Keuntungan memiliki Sifat Jujur
a. Menentramkan hati
Rasulullah SAW bersabda: “Jujur itu merupakan ketentraman hati”.(HR.Muslim)
b. Membawa berkah
Rasulullah SAW bersabda yang artinya : “Dua orang yang jual beli itu boleh pilih-pilih
selama belum berpisah. Jika dua-duanya jujur dan terus terang, mereka akan diberkahi
dalam jual belinya. Dan jika dua-duanya bohong dan menyembunyikan, hilanglah berkah
jual beli mereka”.(HR.Bukhari).
c. Meraih kedudukan yang syahid
d. Mendapat keselamatan
e. Dipercaya orang
f. Tidak akan banyak mendapat masalah
g. Mudah untuk mendapatkan kepercayaan lagi dari berbagai kalangan

e. Al Wafa (Memenuhi Janji)


Dalam islam janji merupakan utang dan harus dibayar (ditepati). Selain sebagai
pandangan Al-Mawardi, janji merupakan salah satu kewaajiban seorang pemimpin, bahkan
menjadi tonggak berdirinya pemerintahan yang dipimpinya.
Menepati janji merupakan:
a. Kewajiban syar’i, baik terhadap sesama muslim maupun antara muslim dan non-
muslim.
b. Akhlak yang utama
c. Ciri tingginya peradaban
d. Sifat-sifat Mu’min dan Ulul-albab
e. Merupakan jenis kebajikan
f. Merupakan akhlak imaniyah
g. Akhlak para Nabi dan Rasul
h. Seruan agama yang Robbani
“Dan Ceritakanlah (hai Muhammad kepada mereka) kisah Ismail (yang tersebut) di
dalam Al Quran. Sesungguhnya ia adalah seorang yang benar janjinya, dan dia adalah
seorang Rasul dan nabi.” (QS. Maryam: 54). Sifat menepati janji ini menurun ke
Bangsa Arab.
Janji-janji yang sering dibuat oleh seseorang:
1. Janji kepada keluarga, (anak dan istri)

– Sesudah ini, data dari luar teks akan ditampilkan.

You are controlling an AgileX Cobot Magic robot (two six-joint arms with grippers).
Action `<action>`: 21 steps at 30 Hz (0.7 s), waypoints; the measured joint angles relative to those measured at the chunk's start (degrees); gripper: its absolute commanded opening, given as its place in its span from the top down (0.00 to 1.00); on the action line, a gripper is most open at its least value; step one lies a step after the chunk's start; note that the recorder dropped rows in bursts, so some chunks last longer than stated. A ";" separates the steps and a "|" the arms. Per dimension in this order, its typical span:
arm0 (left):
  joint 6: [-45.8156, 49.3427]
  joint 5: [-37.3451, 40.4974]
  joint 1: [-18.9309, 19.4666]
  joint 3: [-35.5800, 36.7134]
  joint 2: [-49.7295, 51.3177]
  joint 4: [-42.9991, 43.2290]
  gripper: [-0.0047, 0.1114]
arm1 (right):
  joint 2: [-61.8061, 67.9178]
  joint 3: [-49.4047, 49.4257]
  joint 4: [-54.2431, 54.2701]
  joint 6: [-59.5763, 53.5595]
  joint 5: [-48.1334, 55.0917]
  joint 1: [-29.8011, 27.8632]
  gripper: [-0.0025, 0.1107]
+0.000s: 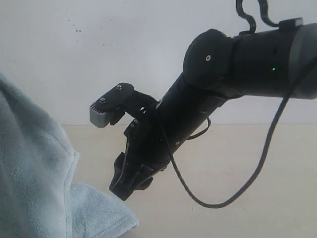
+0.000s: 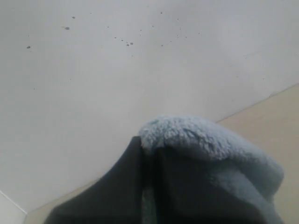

2. Janji kepada bawahan atau orang yang levelnya lebih rendah dari dirinya dalam suatu
unit pekerjaan, dsb.
3. Janji kepada teman sejawat/sebaya
4. Janji kepada rekanan bisinis
5. Janji kepada orang-orang tertentu sesuai profesi atau lingkungan masing-masing.